Laura Boss, a Temecula Valley Unified School District spokesperson, wrote that there have been a few isolated problems.

In Redlands, officials has seen a “few frustrations” regarding mask wearing in the Redlands Unified School District, said Heidi Mackamul, assistant to the superintendent. Each situation, she wrote in an email, was resolved without moving a student to “an alternative learning setting.”

At many schools, Inland officials said, the alternative is enrolling in a long-term independent study program that students do from home.

In a bid to address mask fatigue, Redlands Unified Superintendent Mauricio Arellano announced in an Aug. 5 letter a plan to give kids “face-covering breaks” after 30 minutes of instruction in kindergarten through the third grade and after 45 minutes in fourth and fifth grades.

“The ‘face-covering break’ involves allowing the teachers to take the students briefly outdoors to remove their face-covering, get some fresh air, regroup and then return to the instructional program indoors,” Mackamul wrote.

As for what’s next for the Nelson children and Jameson Terry, Conni Terry said she has a meeting with Alta Loma officials Tuesday, Sept. 7. Gary Nelson said he has a meeting the same day with Springs Charter Schools.

Since being sent home on the first day of school, Victoria Nelson, a straight-A student, said she has kept pace by doing assignments.

She wants to return to the classroom but said, “I’m not going to go back if they won’t accept my religious exemption.”

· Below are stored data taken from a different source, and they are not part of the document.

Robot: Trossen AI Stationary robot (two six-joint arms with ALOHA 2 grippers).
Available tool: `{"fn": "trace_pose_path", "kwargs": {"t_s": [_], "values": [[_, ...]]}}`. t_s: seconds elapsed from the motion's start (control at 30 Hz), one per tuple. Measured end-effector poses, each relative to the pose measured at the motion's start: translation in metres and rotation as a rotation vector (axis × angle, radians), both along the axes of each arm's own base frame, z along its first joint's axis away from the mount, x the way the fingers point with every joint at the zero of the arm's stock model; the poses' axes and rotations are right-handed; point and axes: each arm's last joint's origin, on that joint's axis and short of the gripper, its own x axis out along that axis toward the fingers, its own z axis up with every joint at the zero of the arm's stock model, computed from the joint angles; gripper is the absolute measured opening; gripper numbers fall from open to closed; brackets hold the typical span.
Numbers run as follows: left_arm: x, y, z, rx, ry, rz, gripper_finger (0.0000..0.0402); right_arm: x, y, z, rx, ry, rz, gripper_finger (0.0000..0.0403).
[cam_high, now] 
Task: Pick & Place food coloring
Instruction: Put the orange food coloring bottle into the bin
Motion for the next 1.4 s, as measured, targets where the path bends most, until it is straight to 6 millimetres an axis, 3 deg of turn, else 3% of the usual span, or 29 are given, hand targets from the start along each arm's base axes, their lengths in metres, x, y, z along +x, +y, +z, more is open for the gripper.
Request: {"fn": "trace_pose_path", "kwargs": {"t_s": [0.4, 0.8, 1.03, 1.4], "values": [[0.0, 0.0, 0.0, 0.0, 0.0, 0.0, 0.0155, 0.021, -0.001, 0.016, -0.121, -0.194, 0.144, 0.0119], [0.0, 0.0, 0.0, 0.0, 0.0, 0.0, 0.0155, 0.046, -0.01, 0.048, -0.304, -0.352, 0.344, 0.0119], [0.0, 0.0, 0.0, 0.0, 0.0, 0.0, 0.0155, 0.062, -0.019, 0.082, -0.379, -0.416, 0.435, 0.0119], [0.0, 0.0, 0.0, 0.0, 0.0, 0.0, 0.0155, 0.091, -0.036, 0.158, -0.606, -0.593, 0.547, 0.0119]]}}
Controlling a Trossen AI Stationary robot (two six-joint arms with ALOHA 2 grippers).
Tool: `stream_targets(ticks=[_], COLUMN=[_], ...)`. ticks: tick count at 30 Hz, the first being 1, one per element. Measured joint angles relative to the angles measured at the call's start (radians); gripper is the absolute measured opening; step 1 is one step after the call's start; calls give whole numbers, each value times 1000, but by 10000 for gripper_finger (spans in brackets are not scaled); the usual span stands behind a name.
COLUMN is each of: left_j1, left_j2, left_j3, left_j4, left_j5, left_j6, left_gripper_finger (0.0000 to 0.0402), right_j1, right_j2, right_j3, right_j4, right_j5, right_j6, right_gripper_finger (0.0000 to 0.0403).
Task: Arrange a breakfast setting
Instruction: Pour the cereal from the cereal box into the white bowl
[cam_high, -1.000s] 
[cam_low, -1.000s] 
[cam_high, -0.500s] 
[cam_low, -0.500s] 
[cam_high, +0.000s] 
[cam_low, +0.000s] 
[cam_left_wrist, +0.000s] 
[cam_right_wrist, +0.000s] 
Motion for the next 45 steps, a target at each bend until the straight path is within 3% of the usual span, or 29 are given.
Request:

Victoria Nelson claims such an exemption because, she said, her refusal to mask up is rooted in her beliefs.

Springs Charter Schools, which has headquarters in Temecula and more than 10,000 students in the Inland Empire and surrounding counties, said in an emailed statement that no religious exemptions are permitted in the state’s school mask order. One is not mentioned in an online list of exemptions from following mask requirements.

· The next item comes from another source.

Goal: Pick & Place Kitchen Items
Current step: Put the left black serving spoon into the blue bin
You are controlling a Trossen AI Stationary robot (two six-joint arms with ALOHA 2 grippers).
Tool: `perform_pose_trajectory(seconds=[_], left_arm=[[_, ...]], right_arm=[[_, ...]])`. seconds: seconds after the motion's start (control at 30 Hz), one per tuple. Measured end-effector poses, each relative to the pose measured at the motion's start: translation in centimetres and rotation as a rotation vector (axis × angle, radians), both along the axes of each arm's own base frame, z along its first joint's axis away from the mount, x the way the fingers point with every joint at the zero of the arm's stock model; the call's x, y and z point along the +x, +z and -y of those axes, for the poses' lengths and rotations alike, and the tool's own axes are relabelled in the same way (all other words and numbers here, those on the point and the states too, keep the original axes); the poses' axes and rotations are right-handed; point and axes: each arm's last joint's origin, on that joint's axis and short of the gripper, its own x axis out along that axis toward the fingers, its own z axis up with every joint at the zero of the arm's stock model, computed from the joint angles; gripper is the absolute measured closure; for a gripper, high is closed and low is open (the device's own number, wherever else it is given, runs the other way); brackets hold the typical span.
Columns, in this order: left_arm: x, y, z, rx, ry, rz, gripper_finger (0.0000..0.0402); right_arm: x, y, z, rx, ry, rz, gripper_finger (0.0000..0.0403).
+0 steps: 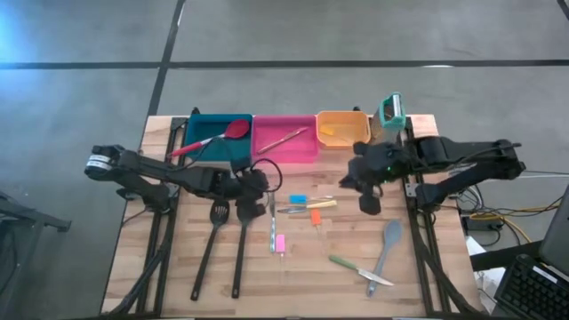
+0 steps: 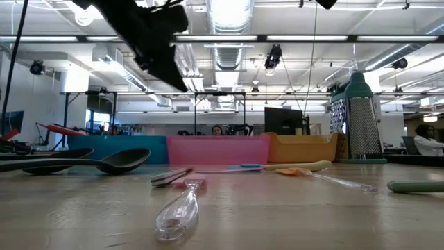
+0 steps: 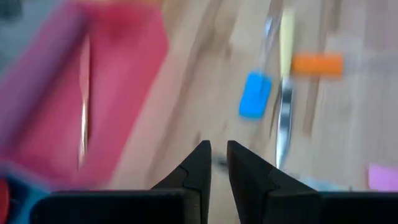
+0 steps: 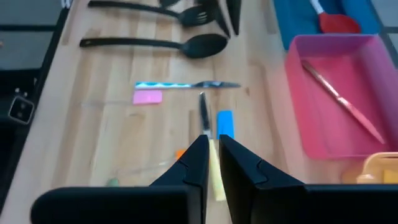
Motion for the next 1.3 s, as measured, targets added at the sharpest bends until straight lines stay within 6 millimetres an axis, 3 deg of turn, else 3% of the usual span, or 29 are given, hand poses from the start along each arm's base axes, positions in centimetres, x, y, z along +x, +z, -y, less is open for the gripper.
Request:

In its statement, Springs Charter officials did not address the Nelsons’ situation. However, officials wrote that no students had been expelled or excluded.

“Any student who declines to wear a mask at school is given the opportunity to participate in our academic home study program with full access to staff and curriculum,” the statement said.

As for Jameson Terry, his mother said she obtained a note from the family doctor Thursday, Aug. 26, granting her son a medical exemption. She delivered the note to the school. That night, she said, she received an email from the school saying he had to wear a clear plastic face shield with a drape.

Conni Terry said that bothered her son, who worried he would be singled out and laughed at.

Jameson Terry said he returned to school the next day wearing, instead, a disposable mask with a ski mask over it “to keep the mask underneath in place so I wouldn’t play with it.” That day, he said, he was separated from the other kids in a second-period science class.

“They were instructed to go to the library,” he said.

Jameson Terry also said that an administrator grabbed the ring of his backpack and the school called his mom.

“They said I couldn’t be there because I was trespassing,” he said.

Conni Terry said a short time later an armed school police officer stopped by the house. She said the officer told her the school wanted her to sign an agreement covering expectations, and that Jameson Terry would be cited for trespassing if he returned to campus absent the agreement. Conni Terry filmed the conversation, which was posted on Instagram.

Alta Loma School District Superintendent Karen Hendricks said in an email she could not comment on any matter involving a specific student.

“I can tell you, however, that no students have been singled out with respect to our COVID-19 public health guidelines,” she wrote.

Hendricks said a person with a medical exemption is required by state health rules to “wear a non-restrictive alternative, such as a face shield with a drape on the bottom edge, as long as their condition permits it.”

Hendricks said mask wearing isn’t an option.

“This is not an Alta Loma issue – or any other individual school district – but a statewide requirement for public K-12 schools throughout California,” she wrote.